Journalist pieces together her 'month of madness'
Susannah Cahalan found herself in a hospital with no memory of how she got there, or why
‘My first serious blackout marked the line between sanity and insanity. Though I would have moments of lucidity over the coming days and weeks, I would never again be the same person.”So writes award-winning New York Post journalist Susannah Cahalan (28) in her fascinating new book Brain on Fire. It details a time in her life several years ago when for weeks she knew something was not right with her then 24-year-old body. Her moods had changed and Cahalan put it down to a bad flu or the stresses of life as a young reporter in New York.
After her first identifiable seizure, everything in her life changed when she eventually found herself in a hospital with no memory of how she got there, or why. A succession of doctors and specialists struggled to identify her illness as one of the rarest auto-immune diseases in the world and it took a brilliantly personable specialist using just a pen and paper to unlock the mystery.
The disease in question is anti-NMDA-receptor auto-immune encephalitis and, when she was eventually diagnosed, Cahalan became only the 217th person in the world to be officially linked with the illness.
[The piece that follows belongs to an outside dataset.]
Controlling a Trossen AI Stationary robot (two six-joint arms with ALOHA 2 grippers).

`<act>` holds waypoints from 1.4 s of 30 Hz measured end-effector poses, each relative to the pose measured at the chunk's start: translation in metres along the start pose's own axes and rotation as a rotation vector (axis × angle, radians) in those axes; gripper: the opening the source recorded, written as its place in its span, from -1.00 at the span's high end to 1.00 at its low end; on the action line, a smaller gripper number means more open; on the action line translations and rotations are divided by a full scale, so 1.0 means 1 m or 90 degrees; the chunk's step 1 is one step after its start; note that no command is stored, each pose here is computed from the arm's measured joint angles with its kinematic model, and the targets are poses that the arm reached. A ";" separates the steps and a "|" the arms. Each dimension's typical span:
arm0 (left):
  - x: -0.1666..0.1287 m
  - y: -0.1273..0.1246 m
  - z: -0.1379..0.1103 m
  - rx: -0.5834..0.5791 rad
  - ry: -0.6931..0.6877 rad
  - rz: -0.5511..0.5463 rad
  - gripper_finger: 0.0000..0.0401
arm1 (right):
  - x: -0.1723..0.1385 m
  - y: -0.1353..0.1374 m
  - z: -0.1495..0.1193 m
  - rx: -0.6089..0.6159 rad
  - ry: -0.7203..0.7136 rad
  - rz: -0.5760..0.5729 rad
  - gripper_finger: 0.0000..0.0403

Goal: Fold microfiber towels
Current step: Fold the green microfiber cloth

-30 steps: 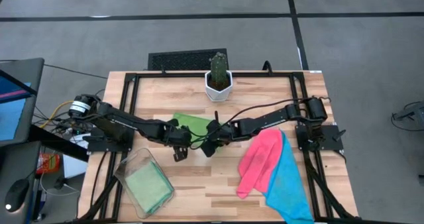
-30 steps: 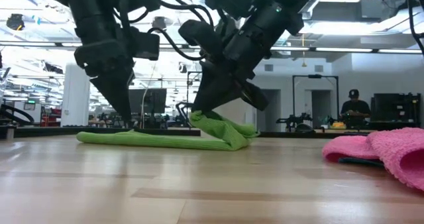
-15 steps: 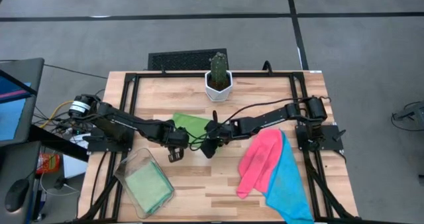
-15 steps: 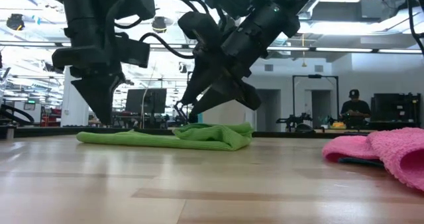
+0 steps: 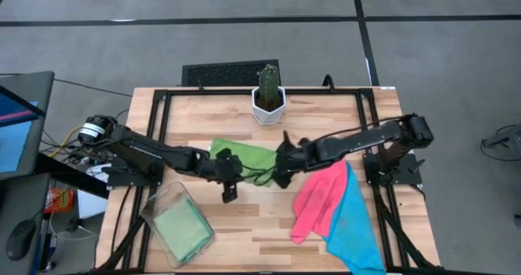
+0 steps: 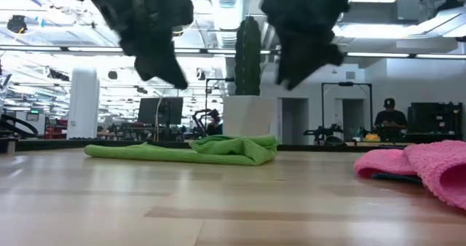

The disease resulted in her immune system attacking her brain, and the seizures, psychotic episodes and hallucinations that accompany it have led doctors to speculate it may have been the real cause of so-called “devil possessions” through the ages.
In her book, Cahalan describes what she calls “my month of madness” and reconstructs the period of her illness through interviews, medical records, hospital videos and journals.
As she was passed from specialist to specialist and the attempted treatment costs spiralled (eventually costing in the region of $1 million (€748,000), for which thankfully she had insurance) Cahalan’s illness remained a mystery to medics.
Some of the medical staff she met thought she may have had a combination of bi-polar and schizophrenia.
Animal-like state
Several weeks after her seizures began, Cahalan had turned into an animal-like state, kicking and punching those close to her, as her family and partner looked on helplessly. Her medical saviour would arrive in the guise of Dr Souhel Najjar, a neurologist at New York University’s medical centre. “I had a spinal tap and additional white blood cells showed up,” she explains.
“Meanwhile, I met Dr Najjar and he asked me to draw a clock and I drew all the numbers one to 12 on the right side of the drawing, but I left the left-hand side of the page blank. This proved to him that there was a problem with the right side of my brain and my left field of vision was impaired. He said at the time he thought it was encephalitis, but he needed to confirm there was inflammation in my brain. They did a brain biopsy and it was confirmed.”